I know some of the basics but I was wondering if some of the more knowledgable folks out there might be able to provide some more details about the differences between the various blue and white (1, 2, aogami super etc.) steels out there? Which ones get the sharpest/hold the best edge/get the hardest? If you could only choose one for your knives, which would you go with?


----------



## rancho (May 9, 2011)

http://zknives.com/knives/kitchen/misc/articles/kkchoser/kksteelp3.shtml

good resource here


----------



## tk59 (May 9, 2011)

It's hard to say. So much seems to depend on the maker. I have a Fujiwara in white 1 that takes the nicest edge I've ever experienced on a knife. I recently tried a Takeda (AS) that probably had the best edge retention of any carbon steel I'd tried until recently a knife made from blue #2, I believe seemed just about indestructible. I'd say you can't go wrong with any of them (I haven't tried Blue 1.) and I think they all get up into the mid-60's without much problem for my use.


----------



## mikemac (May 9, 2011)

Amon-Rukh said:


> ....Which ones get the sharpest/hold the best edge/get the hardest? If you could only choose one for your knives, which would you go with?


 
I know just enough to know that for me, as a home user & knife knut (and probably for most of us...) _it really doesn't matter_. I think any one of them can be hardened up to 66hrc, but that doesn't make it a good or 'better' knife. Taeda, moritaka and Hiromoto all use AS, but their end products are very different. Shige uses something referred to as a 'spicy' swedish steel, and look at the huge love we have for his knives. To paraphrase a PM from Watanabe some years back, let the knifemaker use a steel he is skilled with and you will be happy.

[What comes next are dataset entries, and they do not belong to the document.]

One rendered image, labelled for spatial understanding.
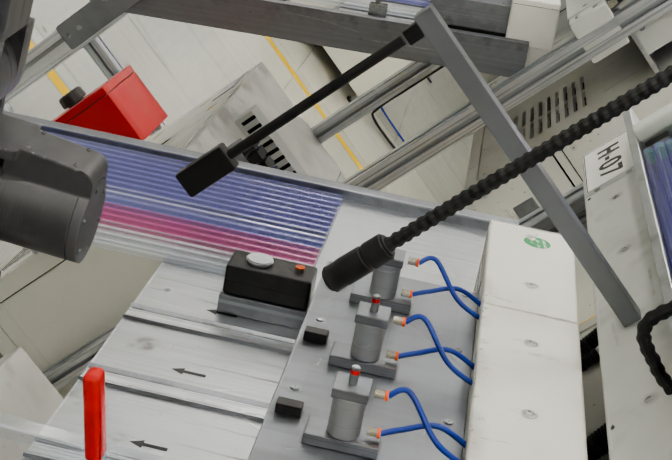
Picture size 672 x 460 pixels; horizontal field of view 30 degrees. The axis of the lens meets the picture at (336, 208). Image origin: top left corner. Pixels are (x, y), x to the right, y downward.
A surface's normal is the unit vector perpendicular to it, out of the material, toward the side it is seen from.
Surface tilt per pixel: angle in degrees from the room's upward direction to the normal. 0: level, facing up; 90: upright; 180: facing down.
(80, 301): 90
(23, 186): 58
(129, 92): 0
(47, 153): 35
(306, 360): 45
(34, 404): 0
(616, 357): 90
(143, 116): 0
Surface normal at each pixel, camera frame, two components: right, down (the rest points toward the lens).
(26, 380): 0.81, -0.50
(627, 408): -0.58, -0.79
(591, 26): -0.15, 0.35
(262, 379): 0.17, -0.91
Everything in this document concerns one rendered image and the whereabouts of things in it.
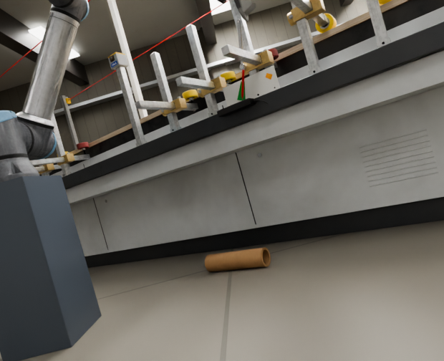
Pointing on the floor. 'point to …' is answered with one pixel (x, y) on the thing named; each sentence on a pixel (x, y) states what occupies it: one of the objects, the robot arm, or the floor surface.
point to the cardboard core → (238, 260)
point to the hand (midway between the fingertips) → (244, 18)
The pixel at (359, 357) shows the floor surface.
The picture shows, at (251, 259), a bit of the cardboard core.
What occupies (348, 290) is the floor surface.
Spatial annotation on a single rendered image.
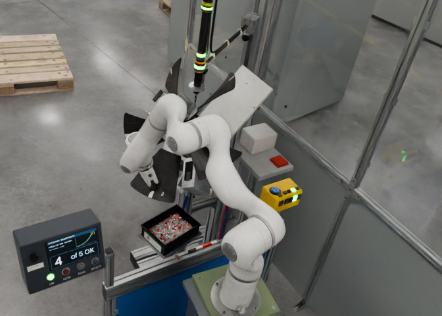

If you are a knifemaker, you can throw my $0.02 out the window.

Sharpness and edge retention are kind of difficult to measure, but a few years back C-dawg I think came up with about the best 'workingmans' analysis I've seen....White steel would get [maybe] 15% sharper, but lose that sharpness considerably faster than Blue (and the White would dull to the level of blue) 
At that point White and Blue seemed equally sharp, and had equal retention. But because Blue didn't get as sharp, it gave the sensation of superior retention.


----------



## Shimmer (May 9, 2011)

Shiro-Ko or Shigami #1 is the purest of all carbon steels with the least amount of alloys and can potentially take the sharpest edge of any steel.


----------



## EdipisReks (May 9, 2011)

i have white steel #2 knives, blue steel #2 knives, and i've owned AS knives. i don't think it makes much of a difference. they will all get very sharp and they will all keep their edges relatively well. geometry matters much more than steel choice, to me.


----------



## tk59 (May 9, 2011)

Shimmer said:


> Shiro-Ko or Shigami #1 is the purest of all carbon steels with the least amount of alloys and can potentially take the sharpest edge of any steel.


 If you add the words "commonly available," I'll agree with the statement.

With regard to white getting 15% sharper than blue, I have to say, I totally disagree. That number is way too high. In my experience, any good knife steel will achieve extreme sharpness. The difference is how much work it takes to get there and how long it lasts.


----------



## mikemac (May 9, 2011)

Your are probably more right than I am willing to not admit.... :biggrin2:

I just threw that number up there as some form of frame of reference, and I encourage anyone interested to go search the other site for the thread (pretty sure it was Curtis / C-dawg, maybe 4-5 years ago...?)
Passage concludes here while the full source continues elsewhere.